Your assignment :: Among the records that follow, set down only the lines from the one containing "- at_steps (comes" to the one containing "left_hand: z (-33", both included, exactly.

Supplied information Start Marker

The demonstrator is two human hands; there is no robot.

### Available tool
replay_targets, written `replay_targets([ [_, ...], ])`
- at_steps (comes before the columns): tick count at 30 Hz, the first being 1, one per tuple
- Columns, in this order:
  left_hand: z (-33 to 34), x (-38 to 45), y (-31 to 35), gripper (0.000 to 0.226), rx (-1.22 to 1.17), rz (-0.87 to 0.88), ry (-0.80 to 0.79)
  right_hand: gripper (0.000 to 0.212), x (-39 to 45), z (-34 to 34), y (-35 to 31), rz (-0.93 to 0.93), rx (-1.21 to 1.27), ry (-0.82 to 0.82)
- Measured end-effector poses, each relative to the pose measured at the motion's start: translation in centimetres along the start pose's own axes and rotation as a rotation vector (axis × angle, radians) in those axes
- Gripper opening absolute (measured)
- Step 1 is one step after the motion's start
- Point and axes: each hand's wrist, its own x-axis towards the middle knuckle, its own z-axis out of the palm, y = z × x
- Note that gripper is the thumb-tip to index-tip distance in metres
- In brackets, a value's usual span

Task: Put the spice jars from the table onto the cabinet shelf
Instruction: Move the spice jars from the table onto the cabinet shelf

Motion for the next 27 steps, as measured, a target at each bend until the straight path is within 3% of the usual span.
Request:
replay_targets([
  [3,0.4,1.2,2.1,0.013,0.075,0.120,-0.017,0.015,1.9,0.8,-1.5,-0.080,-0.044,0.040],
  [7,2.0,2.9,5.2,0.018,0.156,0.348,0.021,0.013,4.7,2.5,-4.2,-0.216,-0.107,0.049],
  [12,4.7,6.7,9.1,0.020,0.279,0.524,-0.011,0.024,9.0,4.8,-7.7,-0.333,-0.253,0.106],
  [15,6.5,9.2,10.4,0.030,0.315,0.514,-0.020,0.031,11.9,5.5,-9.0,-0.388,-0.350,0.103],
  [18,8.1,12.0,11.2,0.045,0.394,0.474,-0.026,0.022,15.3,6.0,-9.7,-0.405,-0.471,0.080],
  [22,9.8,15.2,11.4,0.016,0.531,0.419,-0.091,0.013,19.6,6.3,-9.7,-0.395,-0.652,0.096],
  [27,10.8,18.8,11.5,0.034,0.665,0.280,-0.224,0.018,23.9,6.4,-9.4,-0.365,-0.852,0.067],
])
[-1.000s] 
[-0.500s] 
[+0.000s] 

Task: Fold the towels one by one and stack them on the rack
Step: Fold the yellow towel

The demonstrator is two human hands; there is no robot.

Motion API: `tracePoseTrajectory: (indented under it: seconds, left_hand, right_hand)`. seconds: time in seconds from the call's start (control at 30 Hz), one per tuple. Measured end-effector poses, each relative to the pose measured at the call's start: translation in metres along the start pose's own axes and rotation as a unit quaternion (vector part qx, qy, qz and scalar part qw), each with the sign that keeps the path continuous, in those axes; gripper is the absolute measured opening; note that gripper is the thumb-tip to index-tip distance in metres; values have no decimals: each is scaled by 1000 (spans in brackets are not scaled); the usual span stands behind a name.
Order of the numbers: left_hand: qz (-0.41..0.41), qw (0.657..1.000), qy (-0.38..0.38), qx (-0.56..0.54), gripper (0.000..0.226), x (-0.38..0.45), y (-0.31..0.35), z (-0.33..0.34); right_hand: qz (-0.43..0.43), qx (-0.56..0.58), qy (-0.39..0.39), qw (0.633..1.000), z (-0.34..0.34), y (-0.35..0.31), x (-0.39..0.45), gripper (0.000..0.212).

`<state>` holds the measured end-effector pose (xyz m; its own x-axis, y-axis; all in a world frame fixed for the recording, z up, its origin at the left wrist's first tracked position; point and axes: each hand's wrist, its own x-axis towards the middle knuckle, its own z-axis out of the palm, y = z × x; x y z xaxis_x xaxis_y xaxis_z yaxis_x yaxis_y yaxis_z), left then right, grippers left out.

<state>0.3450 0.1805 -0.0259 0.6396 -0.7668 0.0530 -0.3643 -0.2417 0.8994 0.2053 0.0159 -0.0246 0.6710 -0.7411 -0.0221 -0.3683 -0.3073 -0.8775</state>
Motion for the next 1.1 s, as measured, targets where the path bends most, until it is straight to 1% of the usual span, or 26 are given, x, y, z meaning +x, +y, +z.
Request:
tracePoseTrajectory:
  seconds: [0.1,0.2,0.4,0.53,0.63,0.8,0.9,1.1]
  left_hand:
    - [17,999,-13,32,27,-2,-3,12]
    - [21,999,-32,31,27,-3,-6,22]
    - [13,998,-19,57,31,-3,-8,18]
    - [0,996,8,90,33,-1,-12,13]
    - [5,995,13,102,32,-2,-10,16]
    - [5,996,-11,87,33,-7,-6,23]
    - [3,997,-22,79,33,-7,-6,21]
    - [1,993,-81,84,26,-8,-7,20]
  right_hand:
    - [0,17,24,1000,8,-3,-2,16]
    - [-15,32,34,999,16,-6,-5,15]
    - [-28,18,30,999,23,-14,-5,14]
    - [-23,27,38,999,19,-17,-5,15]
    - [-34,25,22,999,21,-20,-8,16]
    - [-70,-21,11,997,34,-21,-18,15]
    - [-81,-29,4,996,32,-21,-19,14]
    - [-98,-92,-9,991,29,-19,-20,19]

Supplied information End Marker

Exercise result ::
- at_steps (comes before the columns): tick count at 30 Hz, the first being 1, one per tuple
- Columns, in this order:
  left_hand: z (-33 to 34), x (-38 to 45), y (-31 to 35), gripper (0.000 to 0.226), rx (-1.22 to 1.17), rz (-0.87 to 0.88), ry (-0.80 to 0.79)

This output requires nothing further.